◆ **Task brief**: This exercise calls for the whole listing to be given again exactly, without images.

◆ **Data provided**:
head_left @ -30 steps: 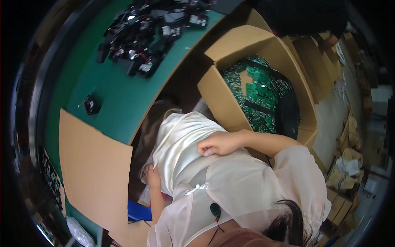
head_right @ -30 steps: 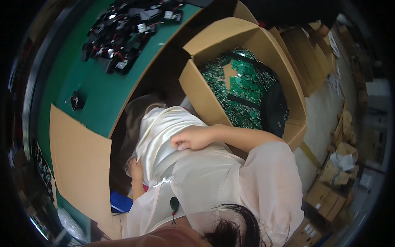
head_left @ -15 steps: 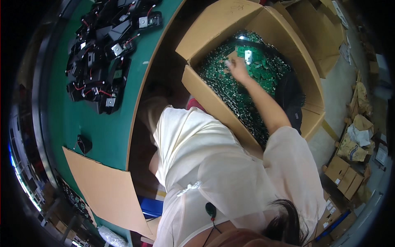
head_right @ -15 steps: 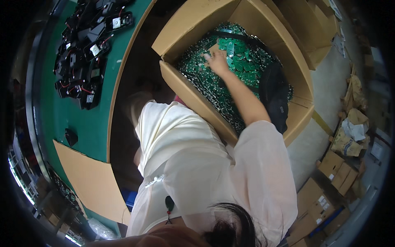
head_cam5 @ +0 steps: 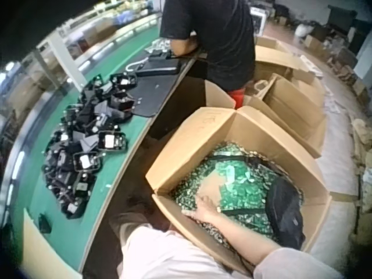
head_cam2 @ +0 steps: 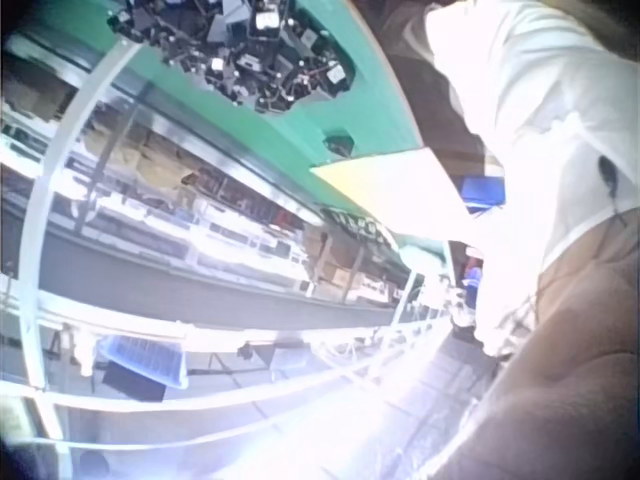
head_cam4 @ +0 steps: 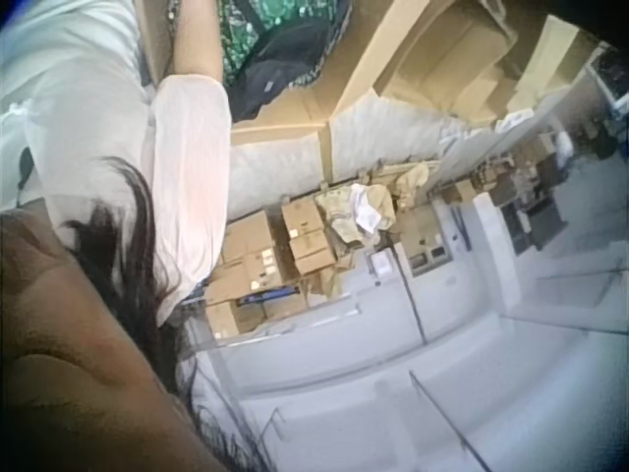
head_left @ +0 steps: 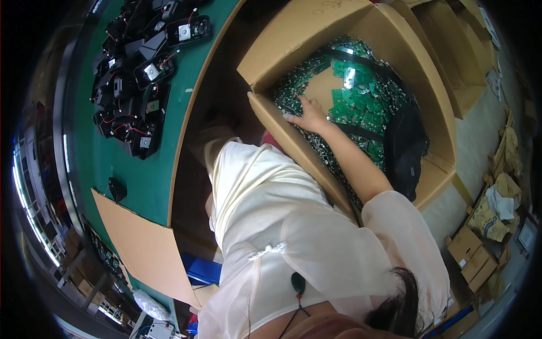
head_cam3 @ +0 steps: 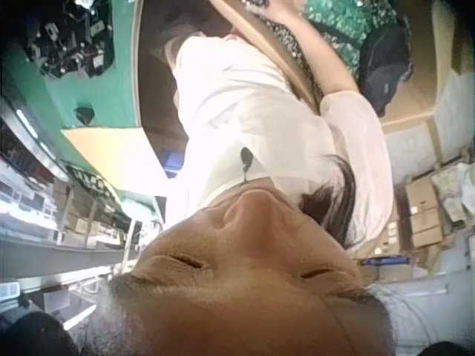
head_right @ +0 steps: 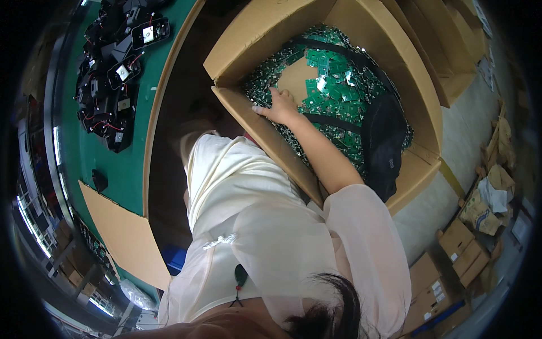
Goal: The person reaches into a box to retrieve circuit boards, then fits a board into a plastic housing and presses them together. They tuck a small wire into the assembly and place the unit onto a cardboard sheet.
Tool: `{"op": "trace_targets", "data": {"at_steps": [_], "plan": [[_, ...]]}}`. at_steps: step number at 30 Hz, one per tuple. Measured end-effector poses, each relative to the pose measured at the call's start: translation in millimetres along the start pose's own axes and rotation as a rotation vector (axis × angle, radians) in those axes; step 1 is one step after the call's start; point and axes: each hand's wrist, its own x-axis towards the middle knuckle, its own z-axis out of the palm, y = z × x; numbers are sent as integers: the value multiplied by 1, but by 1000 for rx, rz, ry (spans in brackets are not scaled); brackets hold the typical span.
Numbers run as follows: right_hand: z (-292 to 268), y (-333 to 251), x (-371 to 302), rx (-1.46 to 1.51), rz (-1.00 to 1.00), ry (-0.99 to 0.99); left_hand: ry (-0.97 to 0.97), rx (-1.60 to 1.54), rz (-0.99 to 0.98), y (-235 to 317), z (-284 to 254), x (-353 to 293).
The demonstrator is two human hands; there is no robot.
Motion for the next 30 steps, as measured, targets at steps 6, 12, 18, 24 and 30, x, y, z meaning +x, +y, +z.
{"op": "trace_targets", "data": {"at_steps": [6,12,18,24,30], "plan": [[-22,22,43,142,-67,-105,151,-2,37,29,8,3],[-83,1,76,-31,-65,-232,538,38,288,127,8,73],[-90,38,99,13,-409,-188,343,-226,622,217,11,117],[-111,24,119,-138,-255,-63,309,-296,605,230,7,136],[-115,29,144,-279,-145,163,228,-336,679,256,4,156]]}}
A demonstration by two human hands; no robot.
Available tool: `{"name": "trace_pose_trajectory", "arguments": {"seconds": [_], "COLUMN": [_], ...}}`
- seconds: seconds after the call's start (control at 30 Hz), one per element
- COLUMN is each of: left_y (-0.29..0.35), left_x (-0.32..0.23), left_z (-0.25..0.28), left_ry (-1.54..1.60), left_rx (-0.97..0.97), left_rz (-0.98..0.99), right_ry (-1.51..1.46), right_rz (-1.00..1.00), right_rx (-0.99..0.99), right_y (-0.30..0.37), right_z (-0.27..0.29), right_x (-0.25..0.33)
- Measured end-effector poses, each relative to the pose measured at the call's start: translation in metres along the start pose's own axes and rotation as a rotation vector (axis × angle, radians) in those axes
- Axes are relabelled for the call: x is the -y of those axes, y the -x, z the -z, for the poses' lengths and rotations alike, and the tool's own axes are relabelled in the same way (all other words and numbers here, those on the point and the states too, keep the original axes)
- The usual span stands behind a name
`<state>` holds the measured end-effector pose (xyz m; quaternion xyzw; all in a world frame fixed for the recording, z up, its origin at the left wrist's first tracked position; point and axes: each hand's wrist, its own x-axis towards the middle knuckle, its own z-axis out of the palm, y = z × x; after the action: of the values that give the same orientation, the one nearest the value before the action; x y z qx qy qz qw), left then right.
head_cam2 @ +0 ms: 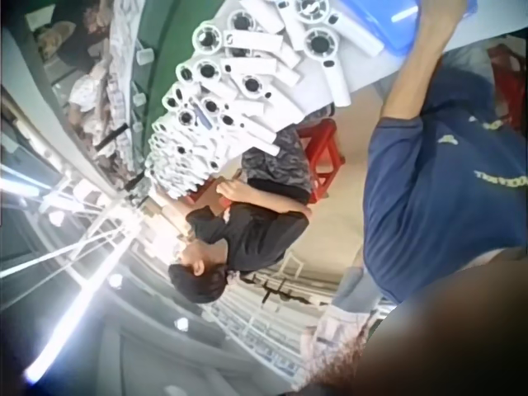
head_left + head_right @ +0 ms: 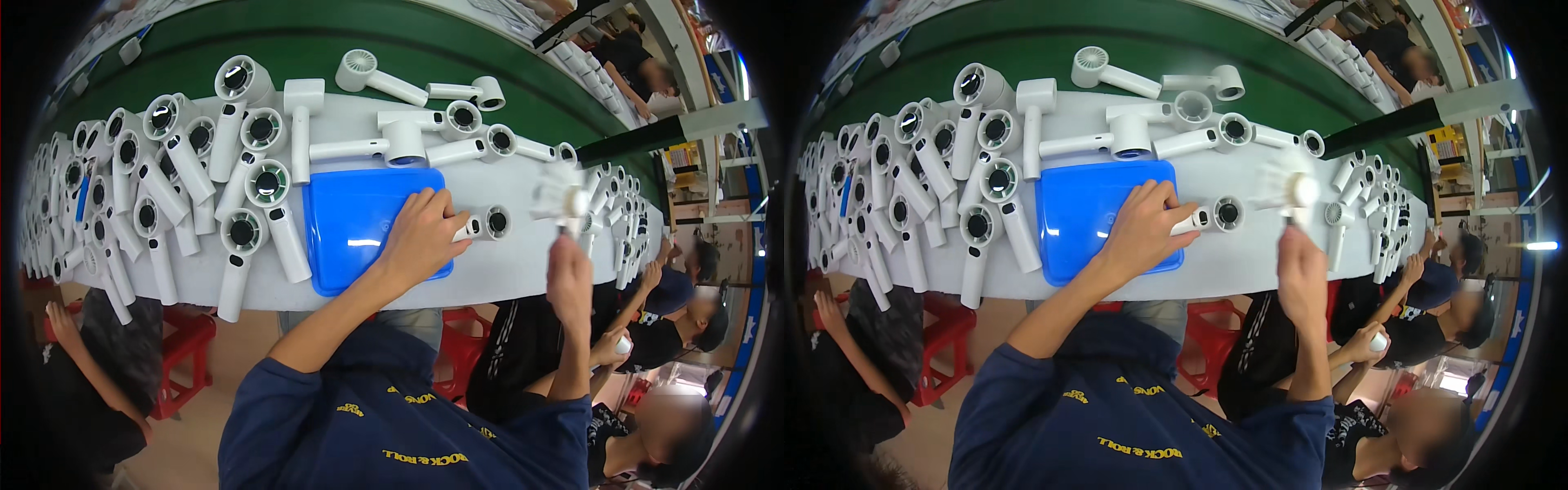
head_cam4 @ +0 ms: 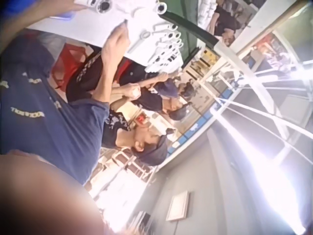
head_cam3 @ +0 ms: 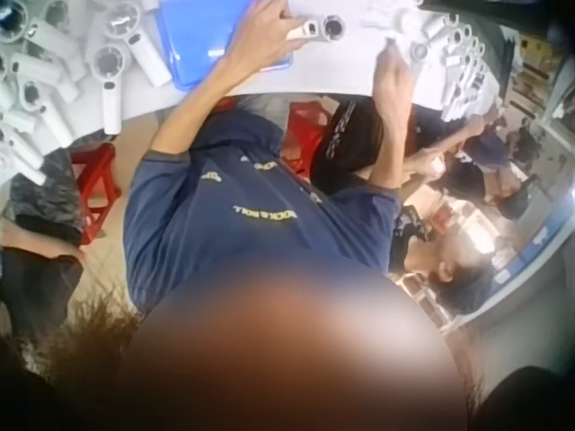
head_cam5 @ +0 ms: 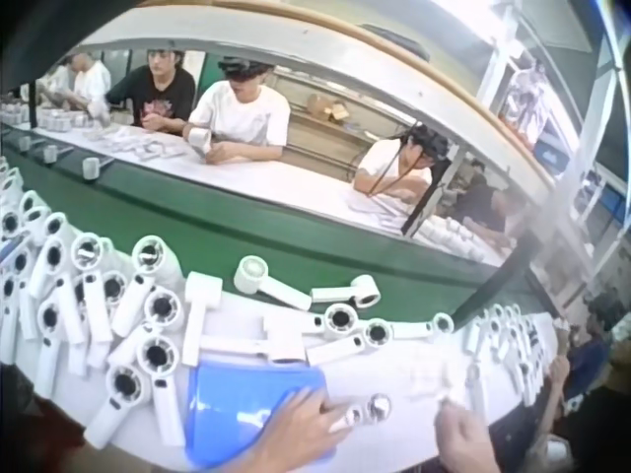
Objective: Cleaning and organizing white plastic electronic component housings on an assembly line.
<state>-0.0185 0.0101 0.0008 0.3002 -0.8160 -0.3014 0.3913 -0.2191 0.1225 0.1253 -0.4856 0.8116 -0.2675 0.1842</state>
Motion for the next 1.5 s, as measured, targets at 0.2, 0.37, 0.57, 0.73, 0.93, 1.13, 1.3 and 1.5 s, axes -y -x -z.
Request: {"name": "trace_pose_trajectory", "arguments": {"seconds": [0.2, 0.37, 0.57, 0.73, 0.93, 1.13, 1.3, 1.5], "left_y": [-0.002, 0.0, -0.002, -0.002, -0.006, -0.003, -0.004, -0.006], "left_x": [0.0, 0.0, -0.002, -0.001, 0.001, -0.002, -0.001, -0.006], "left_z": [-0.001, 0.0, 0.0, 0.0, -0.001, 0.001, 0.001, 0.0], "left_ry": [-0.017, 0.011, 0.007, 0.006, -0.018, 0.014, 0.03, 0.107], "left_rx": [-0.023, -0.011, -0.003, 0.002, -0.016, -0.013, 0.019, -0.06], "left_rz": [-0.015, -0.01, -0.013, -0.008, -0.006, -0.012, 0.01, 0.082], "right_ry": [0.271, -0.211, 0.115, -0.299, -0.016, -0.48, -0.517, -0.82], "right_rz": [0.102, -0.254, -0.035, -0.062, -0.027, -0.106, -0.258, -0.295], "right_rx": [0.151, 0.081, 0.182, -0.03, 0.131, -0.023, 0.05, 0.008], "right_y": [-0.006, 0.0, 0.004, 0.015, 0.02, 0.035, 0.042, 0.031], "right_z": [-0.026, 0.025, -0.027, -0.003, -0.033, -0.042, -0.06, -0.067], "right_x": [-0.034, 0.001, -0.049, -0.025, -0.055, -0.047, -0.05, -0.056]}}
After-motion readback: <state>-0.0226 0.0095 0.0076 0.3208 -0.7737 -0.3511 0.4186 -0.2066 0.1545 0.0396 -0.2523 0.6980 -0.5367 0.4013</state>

◆ **Task output**:
head_left @ -30 steps: 
head_right @ -30 steps: 
head_left @ -15 steps: 
head_right @ -15 steps: 
head_cam5 @ +0 steps: 
head_cam2 @ +0 steps: 
head_cam4 @ +0 steps: 
head_left @ +0 steps: 
head_cam3 @ +0 steps: 
head_right @ +0 steps: 
Goal: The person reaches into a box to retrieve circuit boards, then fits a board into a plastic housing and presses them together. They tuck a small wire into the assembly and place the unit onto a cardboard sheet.
Tool: `{"op": "trace_targets", "data": {"at_steps": [_], "plan": [[_, ...]]}}`. at_steps: step number at 30 Hz, one per tuple. Measured end-effector poses, each relative to the pose measured at the call's start: translation in millimetres along the start pose's own axes and rotation as a rotation vector (axis × angle, radians) in those axes; step 1 is one step after the call's start; point and axes: each hand's wrist, its own x-axis towards the middle knuckle, its own z-axis out of the palm, y = z × x; numbers are sent as integers: the value multiplied by 1, but by 1000 for rx, rz, ry (spans in brackets are not scaled); brackets hold the typical span.
Numbers run as follows: right_hand: z (-292 to 268), y (-333 to 251), x (-371 to 302), rx (-1.46 to 1.51), rz (-1.00 to 1.00), ry (-0.99 to 0.99); left_hand: ry (-0.97 to 0.97), rx (-1.60 to 1.54), rz (-0.99 to 0.98), y (-235 to 317), z (-284 to 254), x (-353 to 293).
The demonstrator is two human hands; there is no robot.
Motion for the next 30 steps, as measured, targets at steps 6, 12, 18, 24 and 30, x, y, z meaning +x, +y, +z.
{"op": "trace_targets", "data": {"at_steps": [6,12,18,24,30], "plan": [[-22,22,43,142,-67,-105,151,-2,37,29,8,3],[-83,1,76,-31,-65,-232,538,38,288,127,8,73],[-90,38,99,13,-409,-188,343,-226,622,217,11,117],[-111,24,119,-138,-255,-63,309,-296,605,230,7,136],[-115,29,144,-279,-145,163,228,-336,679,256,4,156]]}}
A demonstration by two human hands; no robot.
Available tool: `{"name": "trace_pose_trajectory", "arguments": {"seconds": [_], "COLUMN": [_], ...}}`
- seconds: seconds after the call's start (control at 30 Hz), one per element
- COLUMN is each of: left_y (-0.29..0.35), left_x (-0.32..0.23), left_z (-0.25..0.28), left_ry (-1.54..1.60), left_rx (-0.97..0.97), left_rz (-0.98..0.99), right_ry (-1.51..1.46), right_rz (-1.00..1.00), right_rx (-0.99..0.99), right_y (-0.30..0.37), right_z (-0.27..0.29), right_x (-0.25..0.33)
- Measured end-effector poses, each relative to the pose measured at the call's start: translation in metres along the start pose's own axes and rotation as a rotation vector (axis × angle, radians) in those axes
- Axes are relabelled for the call: x is the -y of those axes, y the -x, z the -z, for the poses' lengths and rotations alike, and the tool's own axes are relabelled in the same way (all other words and numbers here, those on the point and the states too, keep the original axes)
- The usual span stands behind a name
`<state>` holds the measured end-effector pose (xyz m; quaternion xyzw; all in a world frame fixed for the recording, z up, its origin at the left wrist's first tracked position; point and axes: each hand's wrist, its own x-axis towards the middle knuckle, its own z-axis out of the palm, y = z × x; after the action: of the values that give the same orientation, the one nearest the value before the action; x y z qx qy qz qw), left then right.
head_cam2 @ +0 ms: 
head_left + head_right @ +0 ms: 
head_cam4 @ +0 ms: 
head_cam3 @ +0 ms: 
head_cam5 @ +0 ms: 
Objective: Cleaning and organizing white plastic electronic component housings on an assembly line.
<state>-0.0185 0.0101 0.0008 0.3002 -0.8160 -0.3014 0.3913 -0.2191 0.1225 0.1253 -0.4856 0.8116 -0.2675 0.1842</state>
Motion for the next 1.5 s, as measured, targets at 0.2, 0.37, 0.57, 0.73, 0.93, 1.13, 1.3 and 1.5 s, axes -y -x -z.
Request: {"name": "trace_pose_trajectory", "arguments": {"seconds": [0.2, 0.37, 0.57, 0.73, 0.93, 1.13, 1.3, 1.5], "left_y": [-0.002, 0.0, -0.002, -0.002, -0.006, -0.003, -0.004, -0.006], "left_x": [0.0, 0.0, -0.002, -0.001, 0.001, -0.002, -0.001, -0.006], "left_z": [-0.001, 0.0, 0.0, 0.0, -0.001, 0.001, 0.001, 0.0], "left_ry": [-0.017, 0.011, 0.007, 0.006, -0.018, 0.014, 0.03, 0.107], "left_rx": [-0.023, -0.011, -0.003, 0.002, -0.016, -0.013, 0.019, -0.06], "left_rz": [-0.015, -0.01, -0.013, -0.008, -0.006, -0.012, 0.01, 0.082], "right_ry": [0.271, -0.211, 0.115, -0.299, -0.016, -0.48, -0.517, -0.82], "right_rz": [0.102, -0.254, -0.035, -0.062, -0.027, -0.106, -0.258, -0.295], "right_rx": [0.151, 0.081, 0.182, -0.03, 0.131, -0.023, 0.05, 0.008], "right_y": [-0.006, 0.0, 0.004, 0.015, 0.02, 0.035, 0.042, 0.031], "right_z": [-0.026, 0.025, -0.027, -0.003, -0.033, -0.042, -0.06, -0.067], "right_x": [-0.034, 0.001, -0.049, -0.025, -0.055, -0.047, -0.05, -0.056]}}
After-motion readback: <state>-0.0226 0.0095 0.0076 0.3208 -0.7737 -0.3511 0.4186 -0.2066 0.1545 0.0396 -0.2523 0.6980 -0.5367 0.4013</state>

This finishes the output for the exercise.